Jak Filip z konopi wyskoczył w maju, z inicjatywy warszawskiego środowiska lekarskiego, temat: czy ordynatorzy są potrzebni? Zorganizowano nawet "w trybie pilnym" specjalną niedzielną stołeczną konferencję na ten temat, o której pisze stronę dalej Małgorzata Kukowska, przybliżając najważniejsze aspekty problemu. Dla mnie nie ulega wątpliwości, że w procesie leczenia nie da się demokratycznie podejmować decyzji i dlatego absolutnie niezbędna jest jednoosobowa instytucja ordynatora oraz pielęgniarki oddziałowej. Ale oprócz tzw. dobra chorego, o tysiącletniej tradycji, pojawiły się ostatnio w ochronie zdrowia także nowe terminy: popyt i podaż. Jest też coś takiego, jak ekonomika zdrowia, wykorzystanie zasobów i marketing zdrowotny. Jak słusznie stwierdził min. Grzegorz Opala, problemem nie jest samo istnienie instytucji ordynatora. Problemem jest, kto decyduje o tym, kto może, a kto nie może zostać ordynatorem na całe sześć lat.

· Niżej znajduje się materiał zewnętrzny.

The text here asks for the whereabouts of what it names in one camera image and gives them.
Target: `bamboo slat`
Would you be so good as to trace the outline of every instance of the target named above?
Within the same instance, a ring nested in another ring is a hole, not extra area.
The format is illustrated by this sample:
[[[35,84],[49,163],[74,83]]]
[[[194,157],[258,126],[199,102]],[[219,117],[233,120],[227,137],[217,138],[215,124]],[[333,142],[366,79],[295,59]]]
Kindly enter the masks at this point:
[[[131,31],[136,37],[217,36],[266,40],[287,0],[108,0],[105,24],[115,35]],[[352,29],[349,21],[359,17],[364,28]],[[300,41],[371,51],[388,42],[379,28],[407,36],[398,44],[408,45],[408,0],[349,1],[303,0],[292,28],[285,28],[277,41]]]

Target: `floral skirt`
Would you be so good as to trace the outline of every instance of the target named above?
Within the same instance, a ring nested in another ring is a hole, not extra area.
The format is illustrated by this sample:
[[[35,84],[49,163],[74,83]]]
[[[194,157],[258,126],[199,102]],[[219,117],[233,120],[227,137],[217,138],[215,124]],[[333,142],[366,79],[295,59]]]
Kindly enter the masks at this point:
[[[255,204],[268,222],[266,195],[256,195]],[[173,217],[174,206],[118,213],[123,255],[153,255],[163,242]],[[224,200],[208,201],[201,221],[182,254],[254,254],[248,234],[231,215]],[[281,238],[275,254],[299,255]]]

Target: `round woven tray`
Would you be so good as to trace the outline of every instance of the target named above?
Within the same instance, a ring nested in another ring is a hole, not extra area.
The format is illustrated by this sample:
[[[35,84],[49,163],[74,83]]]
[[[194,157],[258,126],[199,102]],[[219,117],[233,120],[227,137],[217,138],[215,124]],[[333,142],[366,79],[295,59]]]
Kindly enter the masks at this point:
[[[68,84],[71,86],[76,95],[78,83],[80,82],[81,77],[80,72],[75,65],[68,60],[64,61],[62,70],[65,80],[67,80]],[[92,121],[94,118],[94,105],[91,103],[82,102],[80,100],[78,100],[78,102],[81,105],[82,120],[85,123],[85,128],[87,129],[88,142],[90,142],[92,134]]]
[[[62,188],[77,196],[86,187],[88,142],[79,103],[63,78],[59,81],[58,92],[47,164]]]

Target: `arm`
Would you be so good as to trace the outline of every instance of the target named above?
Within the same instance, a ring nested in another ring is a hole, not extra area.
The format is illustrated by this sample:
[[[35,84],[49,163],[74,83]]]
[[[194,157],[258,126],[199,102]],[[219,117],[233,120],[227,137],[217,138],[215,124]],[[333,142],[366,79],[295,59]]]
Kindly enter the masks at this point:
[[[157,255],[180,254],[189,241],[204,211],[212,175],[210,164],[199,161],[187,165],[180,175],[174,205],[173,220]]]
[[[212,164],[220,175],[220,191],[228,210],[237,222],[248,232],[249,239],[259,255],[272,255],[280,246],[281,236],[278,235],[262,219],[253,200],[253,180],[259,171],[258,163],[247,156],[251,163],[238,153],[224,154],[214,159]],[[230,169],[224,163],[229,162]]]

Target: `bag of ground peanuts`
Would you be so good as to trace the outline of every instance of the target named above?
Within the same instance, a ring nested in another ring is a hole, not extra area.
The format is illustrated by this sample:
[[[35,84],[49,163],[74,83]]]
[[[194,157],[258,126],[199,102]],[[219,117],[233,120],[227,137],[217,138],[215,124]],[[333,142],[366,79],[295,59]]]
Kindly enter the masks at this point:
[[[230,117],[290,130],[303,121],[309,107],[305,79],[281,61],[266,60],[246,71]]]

Jako delegat OIL przez pierwsze dwie kadencje, a potem dyrektor spzozu i prezes STOMOZ miałem okazję uczestniczyć w kilkunastu konkursach na stanowiska ordynatorskie i dyrektorskie. Są dwa rodzaje postępowań konkursowych. W pierwszym, tzw. przyklepującym, wszystko jest z góry jasne, jest dominujący kandydat i prawie nikt nie ma wątpliwości, że należy utrzymać status quo. Uśmiechy, żarciki, "miażdżąca" przewaga głosów "za", podsumowujący postępowanie konkursowy obiadek i wdzięczność organu założycielskiego lub dyrektora, że ich faworyt wygrał. Drugi rodzaj konkursu, tzw. koalicyjno-opozycyjny, to żmudne poszukiwanie uchybień formalnych u groźnego kontrkandydata, a jak to nie da efektu, to sztywne, dokładne przepytywanie delikwenta w nadziei na złapanie go za słowo i udowodnienie, że faworyt co najmniej połowy komisji nie spełnia założonych warunków.
Czy musimy cennych profesjonalistów, z których każdy byłby na pewno świetnym ordynatorem, traktować jak maturzystów, obserwować, jak się pocą, denerwują, jąkają i są nie tak rzadko w stanie przedzawałowym lub na granicy histerii?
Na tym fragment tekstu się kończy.